スペックの裏に隠されたGR GTの凄み【工藤貴宏】

文●工藤貴宏 写真●ユニット・コンパス

 とんでもないクルマが出てきたなあ。

 それが筆者の第一印象。トヨタのスポーツブランドである「GR」としてプレミアムブランドである「レクサス」から公開された2台のロードカーと、1台のレーシングカー。合計3台のモデルに関してです。

GR GTは「公道を走れるレーシングカー」

GR GT

 まずGRから登場したのが、同ブランドの頂点となる「GR GT」。トヨタ初となるアルミ骨格構造のボディに、新開発の排気量4.0リツターV型8気筒ツインターボエンジンをフロントミッドシップとして搭載。そこへモーターをギヤボックス内に内蔵したセミATのトランスミッション、いわゆる“シングルクラッチ”を組み合わせて“650㎰以上”を発生するワンモーター式のハイブリッドです。

 それにしてもスタイルからしてタダモノではないオーラを醸しまくり。V8エンジンを完全なるフロントミッドシップ、つまり完全にフロント車軸の後方へ搭載するレイアウトもあってパッケージングはいわゆる「ロングノーズ&ショートデッキ」。そのうえで横になって快眠できそうなくらい広いボンネットも特徴的。前後重量配分最適化のためトランスミッションは車体後部に搭載しています。

GR GT3はレース専用車両

GR GT3

 そのGR GTと並行で開発されたのが、「GT3」と呼ばれる車両規定に合致する市販レーシングカーの「GT GT3」。
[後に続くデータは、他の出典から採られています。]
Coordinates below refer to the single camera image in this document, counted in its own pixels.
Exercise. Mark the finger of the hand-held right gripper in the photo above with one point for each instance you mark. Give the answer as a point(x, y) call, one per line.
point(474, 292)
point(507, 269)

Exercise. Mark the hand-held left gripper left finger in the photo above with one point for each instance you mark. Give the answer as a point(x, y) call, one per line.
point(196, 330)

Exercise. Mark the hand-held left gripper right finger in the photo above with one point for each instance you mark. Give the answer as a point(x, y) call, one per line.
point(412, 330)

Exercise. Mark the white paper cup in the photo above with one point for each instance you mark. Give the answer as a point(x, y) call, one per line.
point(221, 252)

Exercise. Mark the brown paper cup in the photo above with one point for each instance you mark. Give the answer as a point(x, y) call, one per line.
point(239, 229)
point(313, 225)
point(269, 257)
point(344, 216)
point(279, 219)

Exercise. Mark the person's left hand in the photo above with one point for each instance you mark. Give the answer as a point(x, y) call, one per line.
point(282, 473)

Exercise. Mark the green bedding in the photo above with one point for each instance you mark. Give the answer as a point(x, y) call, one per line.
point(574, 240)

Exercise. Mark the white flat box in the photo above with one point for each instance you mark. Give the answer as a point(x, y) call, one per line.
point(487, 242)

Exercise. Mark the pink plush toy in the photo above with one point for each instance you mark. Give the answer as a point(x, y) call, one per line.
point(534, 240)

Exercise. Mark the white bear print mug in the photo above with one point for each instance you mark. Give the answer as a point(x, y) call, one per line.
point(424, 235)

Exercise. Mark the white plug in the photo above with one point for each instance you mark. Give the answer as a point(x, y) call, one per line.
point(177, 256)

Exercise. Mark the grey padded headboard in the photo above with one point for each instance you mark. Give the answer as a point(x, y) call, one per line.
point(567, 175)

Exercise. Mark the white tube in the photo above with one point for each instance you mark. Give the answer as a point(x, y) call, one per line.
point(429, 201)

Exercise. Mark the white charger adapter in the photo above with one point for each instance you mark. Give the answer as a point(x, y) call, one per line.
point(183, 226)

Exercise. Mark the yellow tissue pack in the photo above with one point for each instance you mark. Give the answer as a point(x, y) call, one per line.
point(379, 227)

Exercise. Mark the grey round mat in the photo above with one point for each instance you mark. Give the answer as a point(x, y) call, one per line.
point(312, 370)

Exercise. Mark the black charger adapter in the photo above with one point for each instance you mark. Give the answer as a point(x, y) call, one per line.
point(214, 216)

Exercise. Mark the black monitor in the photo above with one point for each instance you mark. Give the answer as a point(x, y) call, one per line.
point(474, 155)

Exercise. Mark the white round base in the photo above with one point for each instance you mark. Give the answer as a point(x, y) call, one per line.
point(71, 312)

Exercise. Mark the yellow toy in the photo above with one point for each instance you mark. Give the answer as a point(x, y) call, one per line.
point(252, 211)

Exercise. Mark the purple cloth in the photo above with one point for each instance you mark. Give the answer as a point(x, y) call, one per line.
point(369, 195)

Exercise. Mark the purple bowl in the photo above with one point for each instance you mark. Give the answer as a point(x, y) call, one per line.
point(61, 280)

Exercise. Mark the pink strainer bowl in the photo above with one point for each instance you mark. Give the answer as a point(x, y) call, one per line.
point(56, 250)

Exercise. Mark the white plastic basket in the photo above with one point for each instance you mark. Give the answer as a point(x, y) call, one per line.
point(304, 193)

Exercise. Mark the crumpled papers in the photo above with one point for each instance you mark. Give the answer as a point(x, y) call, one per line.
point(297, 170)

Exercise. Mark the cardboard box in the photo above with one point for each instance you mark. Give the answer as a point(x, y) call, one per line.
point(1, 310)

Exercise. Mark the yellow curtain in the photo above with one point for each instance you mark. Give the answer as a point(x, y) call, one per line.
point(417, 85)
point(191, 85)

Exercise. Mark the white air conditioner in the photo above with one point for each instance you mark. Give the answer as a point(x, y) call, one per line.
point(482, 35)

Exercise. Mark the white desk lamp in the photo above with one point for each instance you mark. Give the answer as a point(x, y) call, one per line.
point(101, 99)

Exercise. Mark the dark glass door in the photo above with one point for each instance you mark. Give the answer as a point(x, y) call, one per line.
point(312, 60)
これは市販モデルながらナンバープレートを取得できないサーキット専用の競技車両。これをレーシングチームが購入し、世界各地のレースで戦うというわけです。

 GRによると「市販車とレーシングカーを並行で開発。レースでの戦闘力を高めるために、GT3(レース仕様)を優先して設計された部分もある」とのこと。「ポルシェ911」をはじめ、日本ではかつて「日産GT-R」や「ホンダNSX」があったようにGT3マシンはいくつかあります。“GT3マシンファースト”で開発されたというのはあまり聞かない例ですね。これは「『GRヤリス』がラリー現場からの知見を取り入れて開発した」のと同じ流れと考えていいでしょう。競技からのフィードバックで市販車を作りこんでいくなんてこれまでのトヨタでは考えられなかったことですが、GRでは当たり前のようにおこなわれているのです。

LFAの名前を受け継いだ電気自動車

レクサス LFA コンセプト

 そして「LEXUS LFA Concept」とはそれらとは似て非なるクルマ。アルミで組み上げられた車体骨格こそGR GTやGR GT3と共通ですが、パワーユニットはエンジンではなく完全なるモーター。バッテリー式電気自動車なのです。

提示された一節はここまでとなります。